*** Block opens ***

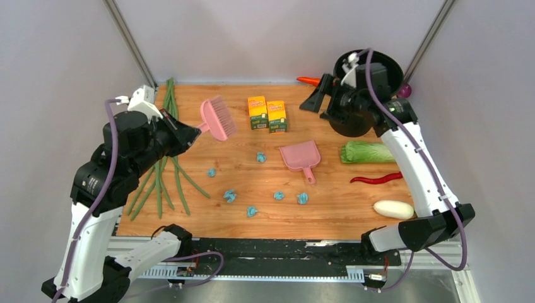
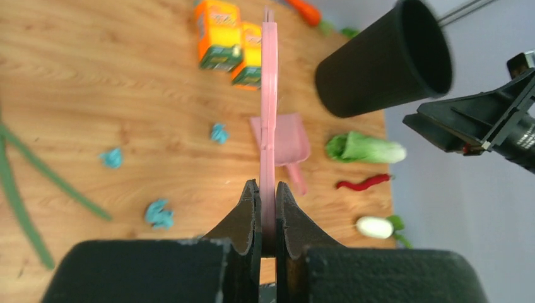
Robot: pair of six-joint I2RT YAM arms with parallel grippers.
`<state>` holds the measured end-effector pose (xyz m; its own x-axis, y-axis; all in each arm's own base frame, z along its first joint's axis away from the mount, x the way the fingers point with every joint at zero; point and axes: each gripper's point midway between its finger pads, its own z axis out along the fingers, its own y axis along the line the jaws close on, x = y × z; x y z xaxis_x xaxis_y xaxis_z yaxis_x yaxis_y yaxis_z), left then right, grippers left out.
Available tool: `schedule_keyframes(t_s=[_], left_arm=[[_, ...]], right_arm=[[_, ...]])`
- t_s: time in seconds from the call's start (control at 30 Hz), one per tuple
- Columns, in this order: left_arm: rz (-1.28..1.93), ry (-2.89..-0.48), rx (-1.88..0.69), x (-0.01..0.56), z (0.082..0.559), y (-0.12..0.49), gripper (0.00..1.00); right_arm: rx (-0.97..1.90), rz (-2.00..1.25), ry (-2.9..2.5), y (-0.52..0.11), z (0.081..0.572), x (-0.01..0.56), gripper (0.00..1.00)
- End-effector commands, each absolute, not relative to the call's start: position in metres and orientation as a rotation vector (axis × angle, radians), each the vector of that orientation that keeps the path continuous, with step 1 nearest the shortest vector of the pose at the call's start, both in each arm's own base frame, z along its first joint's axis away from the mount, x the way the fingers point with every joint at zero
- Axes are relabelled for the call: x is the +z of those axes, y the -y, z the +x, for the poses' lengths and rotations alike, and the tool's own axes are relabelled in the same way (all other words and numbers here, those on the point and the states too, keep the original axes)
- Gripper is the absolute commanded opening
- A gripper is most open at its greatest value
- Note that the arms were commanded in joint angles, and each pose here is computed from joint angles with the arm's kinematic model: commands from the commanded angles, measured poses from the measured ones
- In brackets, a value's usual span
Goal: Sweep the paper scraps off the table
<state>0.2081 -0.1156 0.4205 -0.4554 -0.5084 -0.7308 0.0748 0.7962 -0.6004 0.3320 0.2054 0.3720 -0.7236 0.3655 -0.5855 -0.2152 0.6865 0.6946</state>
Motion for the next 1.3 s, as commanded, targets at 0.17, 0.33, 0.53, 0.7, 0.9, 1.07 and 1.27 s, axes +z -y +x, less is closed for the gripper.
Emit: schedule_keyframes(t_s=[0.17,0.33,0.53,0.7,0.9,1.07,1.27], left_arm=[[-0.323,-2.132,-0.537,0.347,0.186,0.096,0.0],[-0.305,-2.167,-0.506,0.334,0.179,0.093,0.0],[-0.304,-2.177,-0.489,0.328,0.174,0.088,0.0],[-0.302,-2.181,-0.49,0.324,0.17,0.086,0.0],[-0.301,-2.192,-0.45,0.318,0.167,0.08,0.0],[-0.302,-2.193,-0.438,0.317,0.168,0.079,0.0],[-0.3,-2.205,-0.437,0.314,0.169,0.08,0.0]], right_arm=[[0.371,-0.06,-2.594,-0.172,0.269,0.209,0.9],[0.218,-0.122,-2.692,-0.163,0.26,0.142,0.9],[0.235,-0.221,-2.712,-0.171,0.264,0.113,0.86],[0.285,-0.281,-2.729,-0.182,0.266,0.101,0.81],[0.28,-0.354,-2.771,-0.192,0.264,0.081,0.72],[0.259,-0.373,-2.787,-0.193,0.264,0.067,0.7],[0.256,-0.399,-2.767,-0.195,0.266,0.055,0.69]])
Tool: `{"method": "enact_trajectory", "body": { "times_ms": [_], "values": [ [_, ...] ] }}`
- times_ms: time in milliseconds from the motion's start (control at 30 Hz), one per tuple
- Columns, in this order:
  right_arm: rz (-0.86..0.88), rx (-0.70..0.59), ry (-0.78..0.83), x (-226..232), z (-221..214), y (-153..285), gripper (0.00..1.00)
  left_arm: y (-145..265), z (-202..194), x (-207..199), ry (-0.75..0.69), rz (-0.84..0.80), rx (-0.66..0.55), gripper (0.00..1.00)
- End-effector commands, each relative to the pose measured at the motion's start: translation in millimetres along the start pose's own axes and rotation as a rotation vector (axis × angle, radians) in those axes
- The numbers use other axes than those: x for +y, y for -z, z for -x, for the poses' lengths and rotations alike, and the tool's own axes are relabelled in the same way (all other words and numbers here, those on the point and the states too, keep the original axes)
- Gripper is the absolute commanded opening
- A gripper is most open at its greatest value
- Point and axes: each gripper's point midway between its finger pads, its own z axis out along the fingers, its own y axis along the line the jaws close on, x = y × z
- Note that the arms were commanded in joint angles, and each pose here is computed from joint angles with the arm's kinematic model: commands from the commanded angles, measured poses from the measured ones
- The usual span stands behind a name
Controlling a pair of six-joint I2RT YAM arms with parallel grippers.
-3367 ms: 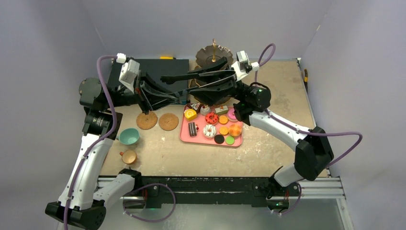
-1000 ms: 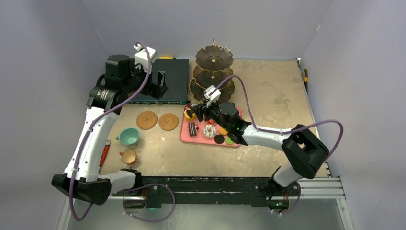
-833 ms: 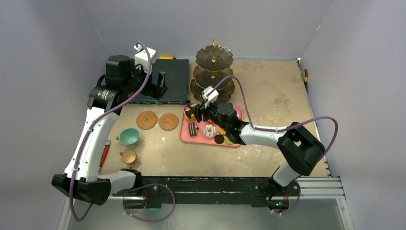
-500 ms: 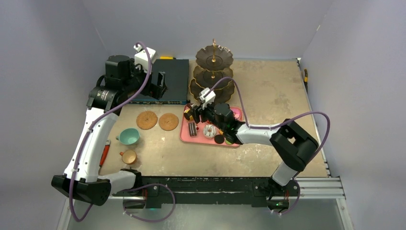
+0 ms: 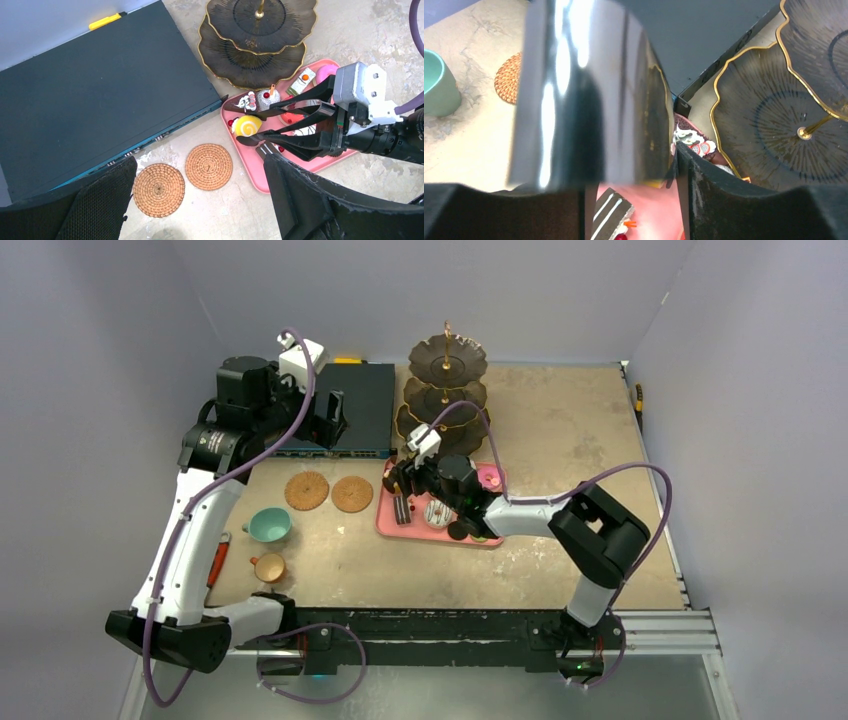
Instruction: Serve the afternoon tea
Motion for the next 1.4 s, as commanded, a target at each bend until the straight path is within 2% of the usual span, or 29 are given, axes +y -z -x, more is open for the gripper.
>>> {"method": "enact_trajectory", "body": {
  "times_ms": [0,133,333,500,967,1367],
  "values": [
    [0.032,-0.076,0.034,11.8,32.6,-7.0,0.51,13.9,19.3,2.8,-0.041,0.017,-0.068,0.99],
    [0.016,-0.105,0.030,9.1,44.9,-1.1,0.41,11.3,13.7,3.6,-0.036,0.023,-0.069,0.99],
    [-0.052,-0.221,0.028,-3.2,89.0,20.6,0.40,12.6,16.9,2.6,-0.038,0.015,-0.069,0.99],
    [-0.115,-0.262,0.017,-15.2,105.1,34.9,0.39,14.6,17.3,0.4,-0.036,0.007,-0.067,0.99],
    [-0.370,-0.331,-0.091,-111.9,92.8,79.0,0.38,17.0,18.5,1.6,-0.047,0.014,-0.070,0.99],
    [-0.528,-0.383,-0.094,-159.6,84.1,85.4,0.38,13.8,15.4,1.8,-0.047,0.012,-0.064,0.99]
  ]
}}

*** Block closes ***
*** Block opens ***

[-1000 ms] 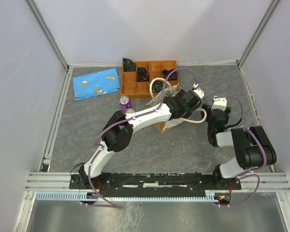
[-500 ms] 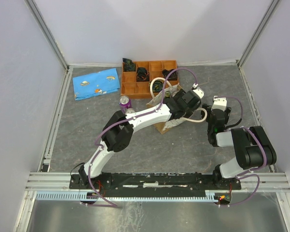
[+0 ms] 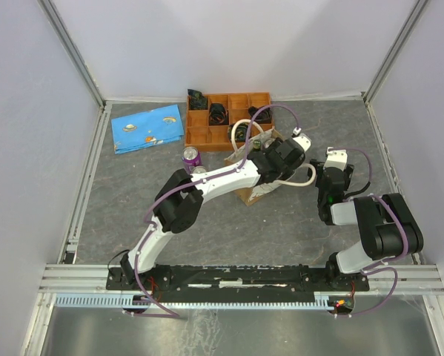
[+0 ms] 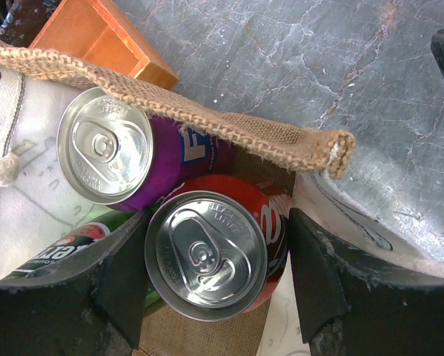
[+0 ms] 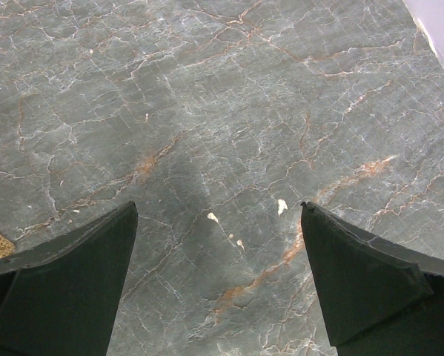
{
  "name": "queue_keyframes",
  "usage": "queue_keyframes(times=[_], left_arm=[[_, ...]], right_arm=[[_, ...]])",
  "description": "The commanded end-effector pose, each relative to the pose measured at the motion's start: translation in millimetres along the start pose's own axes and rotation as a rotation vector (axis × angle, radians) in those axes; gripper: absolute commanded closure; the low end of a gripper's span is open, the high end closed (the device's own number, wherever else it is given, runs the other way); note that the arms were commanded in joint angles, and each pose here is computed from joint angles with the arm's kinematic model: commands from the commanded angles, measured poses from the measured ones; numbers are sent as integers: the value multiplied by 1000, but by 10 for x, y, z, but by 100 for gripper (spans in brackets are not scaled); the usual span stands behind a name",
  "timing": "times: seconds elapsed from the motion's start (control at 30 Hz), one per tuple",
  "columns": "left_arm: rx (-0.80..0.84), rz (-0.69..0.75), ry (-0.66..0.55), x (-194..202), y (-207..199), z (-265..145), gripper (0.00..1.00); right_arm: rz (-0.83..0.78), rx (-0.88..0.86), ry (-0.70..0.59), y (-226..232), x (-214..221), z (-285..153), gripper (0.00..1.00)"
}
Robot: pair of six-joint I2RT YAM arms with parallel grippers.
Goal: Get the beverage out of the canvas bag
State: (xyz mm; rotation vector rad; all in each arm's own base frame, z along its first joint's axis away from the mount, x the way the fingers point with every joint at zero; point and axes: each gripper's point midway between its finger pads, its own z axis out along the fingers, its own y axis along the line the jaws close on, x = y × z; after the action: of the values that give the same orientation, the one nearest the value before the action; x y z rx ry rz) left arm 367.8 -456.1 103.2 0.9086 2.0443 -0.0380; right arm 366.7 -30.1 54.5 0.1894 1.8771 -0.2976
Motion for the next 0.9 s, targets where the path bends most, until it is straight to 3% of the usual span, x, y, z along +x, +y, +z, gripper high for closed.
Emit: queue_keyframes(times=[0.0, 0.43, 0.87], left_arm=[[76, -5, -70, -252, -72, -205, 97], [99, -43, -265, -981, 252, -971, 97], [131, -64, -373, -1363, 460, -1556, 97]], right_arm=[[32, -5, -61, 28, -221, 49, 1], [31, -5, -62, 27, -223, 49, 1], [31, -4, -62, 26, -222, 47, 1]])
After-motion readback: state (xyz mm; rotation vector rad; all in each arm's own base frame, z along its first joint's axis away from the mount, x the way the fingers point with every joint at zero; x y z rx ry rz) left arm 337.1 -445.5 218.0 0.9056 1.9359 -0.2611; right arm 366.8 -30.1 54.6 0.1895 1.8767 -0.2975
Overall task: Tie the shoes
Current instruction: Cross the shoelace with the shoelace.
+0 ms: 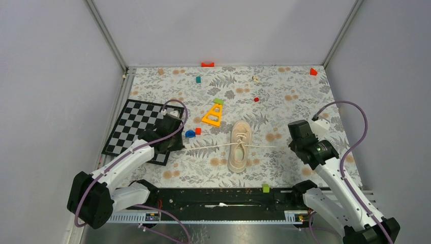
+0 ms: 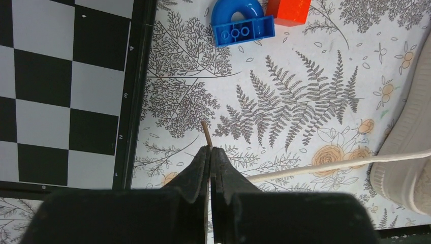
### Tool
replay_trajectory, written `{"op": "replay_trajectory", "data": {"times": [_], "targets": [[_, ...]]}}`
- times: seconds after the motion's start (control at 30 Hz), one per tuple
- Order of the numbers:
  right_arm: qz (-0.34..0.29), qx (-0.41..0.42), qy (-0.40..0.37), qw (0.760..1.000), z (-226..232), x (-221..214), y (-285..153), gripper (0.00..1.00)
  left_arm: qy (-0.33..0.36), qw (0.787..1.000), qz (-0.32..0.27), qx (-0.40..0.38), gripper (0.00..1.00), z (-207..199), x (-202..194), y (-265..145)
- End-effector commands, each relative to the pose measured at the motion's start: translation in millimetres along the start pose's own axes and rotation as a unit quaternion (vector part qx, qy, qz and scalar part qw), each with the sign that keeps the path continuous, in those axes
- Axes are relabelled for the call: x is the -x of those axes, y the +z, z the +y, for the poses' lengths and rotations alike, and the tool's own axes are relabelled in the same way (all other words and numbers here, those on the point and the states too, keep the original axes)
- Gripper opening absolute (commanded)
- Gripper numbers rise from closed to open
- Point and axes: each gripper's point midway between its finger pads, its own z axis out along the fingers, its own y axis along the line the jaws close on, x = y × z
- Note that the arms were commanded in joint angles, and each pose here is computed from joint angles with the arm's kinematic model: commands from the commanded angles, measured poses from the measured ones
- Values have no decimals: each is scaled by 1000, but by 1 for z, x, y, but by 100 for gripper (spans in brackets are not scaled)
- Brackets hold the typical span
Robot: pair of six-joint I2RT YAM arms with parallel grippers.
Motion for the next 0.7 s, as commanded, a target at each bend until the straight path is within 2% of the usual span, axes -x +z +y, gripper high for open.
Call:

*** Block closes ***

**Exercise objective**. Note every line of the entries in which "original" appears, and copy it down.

**Written response**.
- Axes are relabelled for the call: x is the +z of those axes, y the -y, z the +x, for the poses' lengths and rotations alike, and the tool's own axes are relabelled in the same way (all other words and numbers here, those on the point and the states too, keep the original axes)
- The numbers use other axes than those: x for +y, y for -z, z for -x, for the poses' lengths and rotations alike, and the tool's own axes are relabelled in the same way (all other words and numbers here, those on the point and the states too, keep the original axes)
- Axes are relabelled for the call: x is the -x of those axes, y the +z, z the +y, for the poses' lengths and rotations alike, and the tool's own axes are relabelled in the same way (all other words and numbers here, those on the point and the states too, keep the original axes)

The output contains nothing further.